El cura le deja en paz y se pone serio para la absolución:

—Listo; otro pasaje despachado para el Paraíso —dice, burlón, porque el médico acaba de llegar del parto de Remedios.

—Todo ha ido bien. Es niño —comenta y mira enfadado a Esteban—. ¿De modo que has vuelto a las andadas, no?

Le reconoce:

—¿Bebiste?

—Algo, no mucho. Tantito así.

—¿Comiste?

—Lo normal. Quizá un poco más, pero nada.

Se contemplan y, en eso, el médico le empuja con el dedo sobre el estómago, haciéndole gritar.

—Empacho —dice—. Eres un animal.

—¿Entripao?

—Sí, hijo, entripao otra vez: y ya van quince o dieciséis.
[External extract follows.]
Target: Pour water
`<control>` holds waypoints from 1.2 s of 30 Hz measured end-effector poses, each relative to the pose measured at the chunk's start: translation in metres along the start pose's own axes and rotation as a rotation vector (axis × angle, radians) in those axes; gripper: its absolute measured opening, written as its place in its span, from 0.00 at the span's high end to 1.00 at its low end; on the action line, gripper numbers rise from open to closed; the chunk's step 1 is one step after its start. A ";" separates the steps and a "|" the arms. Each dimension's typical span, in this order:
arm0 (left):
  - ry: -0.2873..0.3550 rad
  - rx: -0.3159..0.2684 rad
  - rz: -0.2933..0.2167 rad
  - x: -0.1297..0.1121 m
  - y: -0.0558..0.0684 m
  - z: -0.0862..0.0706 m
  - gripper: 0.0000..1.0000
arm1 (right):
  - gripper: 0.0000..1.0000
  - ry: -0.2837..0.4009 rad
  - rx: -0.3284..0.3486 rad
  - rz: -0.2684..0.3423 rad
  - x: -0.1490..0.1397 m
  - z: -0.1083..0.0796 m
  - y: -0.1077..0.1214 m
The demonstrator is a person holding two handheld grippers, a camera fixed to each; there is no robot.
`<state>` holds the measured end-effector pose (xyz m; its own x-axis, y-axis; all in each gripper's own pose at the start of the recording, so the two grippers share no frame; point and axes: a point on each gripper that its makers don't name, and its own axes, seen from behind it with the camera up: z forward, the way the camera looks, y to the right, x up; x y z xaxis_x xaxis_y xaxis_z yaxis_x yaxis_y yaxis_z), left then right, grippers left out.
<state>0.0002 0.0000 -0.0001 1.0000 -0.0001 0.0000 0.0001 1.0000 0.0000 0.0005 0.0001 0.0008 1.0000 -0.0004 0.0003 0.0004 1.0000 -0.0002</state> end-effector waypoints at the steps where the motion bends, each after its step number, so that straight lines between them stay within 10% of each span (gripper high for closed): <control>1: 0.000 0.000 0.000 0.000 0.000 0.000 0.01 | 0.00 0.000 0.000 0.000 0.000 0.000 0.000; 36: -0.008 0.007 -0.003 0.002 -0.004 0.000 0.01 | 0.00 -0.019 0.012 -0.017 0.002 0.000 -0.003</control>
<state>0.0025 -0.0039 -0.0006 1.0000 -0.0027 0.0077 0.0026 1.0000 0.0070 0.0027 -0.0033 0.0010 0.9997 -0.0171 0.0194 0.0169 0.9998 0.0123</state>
Eres una bestia.

Esteban suspira aliviado, y, luego, viendo al cura todavía allí, comenta zumbón:

—Lo de la imagen bien hecho estuvo. Y las misas... bueno, ésas se las pagaré porque la palabra es la palabra.

Por fin el cura consigue dormirse. ¿Pensó antes que se aburría? No, hombre, no; con tipos como Esteban la vida puede ser incluso divertida.

¡Chis! Un último silencio: amanece. No es, no, un amanecer bonito, porque el aire está algo turbio y el día amenaza meterse en agua. ¡En fin! Luego alguien regresa corriendo del campo.

—José —dice—. José, al lado del cementerio. Está más frío que el hielo. Se ha quedado como un pajarito.

Pedro, desde el taller, oye las novedades y se apiada:

—¡Qué cosas estas de que su niño naciera cuando José moría! ¡Pobre viejo!

Después, se encoge de hombros y, murmurando algo sobre que "la vida es así", busca el tabaco entre los pliegos del mono. Luego, cuando abran el estando, comprará "Chester" de lo bueno, para invitar a los amigos. ¡Un día es un día!

Esteban, un poco decaído, se va, tarde ya, hacia los huertos.

—Lo malo —va pensando— es que, si me llego a morir de veras...

Concha, a las doce, recibe la carta: es Damián que, en suma, ha decidido que bueno, que sí, que, de alguna forma, quiere estar con su Concha. De manera que todo olvidado y pelillos a la mar.

—¡Éste Damián! —dice Concha, y sigue pensando en él como en un héroe.

En fin, el viejo José no llorará más cabe el cementerio y, ahora, lo hará por él el niñito de Pedro mientras Remedios, asombrada todavía de haber hecho una criatura así de hermosa, le dará el pecho. Anselmo, el tabernero, no tendrá más berrinches por motivo de su hija y ella, pues contestará enseguida a Damián y empezará a soñar en las próximas vacaciones.

El cura le dirá una misa al bueno de José y guiñará los ojos cada vez que se encuentre con Esteban sólo para ver cómo éste baja la cara, rabioso.

¡Chis! ¿Quien supone que, por las noches, el pueblo duerme?


Publicado en el Diario Menorca el 14 de noviembre de 1972.


Publicado el 12 de julio de 2021 por Edu Robsy.